◆ **PROBLEM DESCRIPTION**: If a line below contains the string "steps", return that line.

◆ **COLLECTED MATERIAL**:
******

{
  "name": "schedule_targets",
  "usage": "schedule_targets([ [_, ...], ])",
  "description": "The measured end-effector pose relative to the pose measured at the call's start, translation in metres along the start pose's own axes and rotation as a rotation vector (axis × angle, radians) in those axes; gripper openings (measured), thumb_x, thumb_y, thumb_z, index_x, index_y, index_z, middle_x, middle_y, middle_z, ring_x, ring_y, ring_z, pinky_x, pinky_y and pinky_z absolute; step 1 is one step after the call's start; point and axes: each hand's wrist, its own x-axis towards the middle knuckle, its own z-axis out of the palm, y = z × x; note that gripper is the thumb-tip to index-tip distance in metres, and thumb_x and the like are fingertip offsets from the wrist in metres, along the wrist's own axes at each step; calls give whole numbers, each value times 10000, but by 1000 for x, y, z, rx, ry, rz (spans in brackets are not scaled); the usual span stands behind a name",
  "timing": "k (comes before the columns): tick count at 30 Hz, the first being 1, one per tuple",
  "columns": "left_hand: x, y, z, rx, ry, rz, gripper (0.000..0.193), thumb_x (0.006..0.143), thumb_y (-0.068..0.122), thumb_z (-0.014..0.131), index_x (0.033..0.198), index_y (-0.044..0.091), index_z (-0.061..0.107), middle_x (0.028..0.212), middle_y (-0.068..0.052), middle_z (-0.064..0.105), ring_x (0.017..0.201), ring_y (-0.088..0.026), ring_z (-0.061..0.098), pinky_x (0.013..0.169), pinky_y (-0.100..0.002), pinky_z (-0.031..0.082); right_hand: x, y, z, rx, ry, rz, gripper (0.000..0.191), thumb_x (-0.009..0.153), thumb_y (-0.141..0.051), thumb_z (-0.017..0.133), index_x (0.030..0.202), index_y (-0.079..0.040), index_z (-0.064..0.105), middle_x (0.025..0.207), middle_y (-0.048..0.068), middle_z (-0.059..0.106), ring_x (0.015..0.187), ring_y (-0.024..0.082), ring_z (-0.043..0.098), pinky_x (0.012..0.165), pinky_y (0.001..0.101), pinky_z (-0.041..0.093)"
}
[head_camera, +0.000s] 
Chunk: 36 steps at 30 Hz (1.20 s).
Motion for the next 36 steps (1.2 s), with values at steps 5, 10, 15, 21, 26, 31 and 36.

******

◆ **TASK RESPONSE**:
Chunk: 36 steps at 30 Hz (1.20 s).
Motion for the next 36 steps (1.2 s), with values at steps 5, 10, 15, 21, 26, 31 and 36.

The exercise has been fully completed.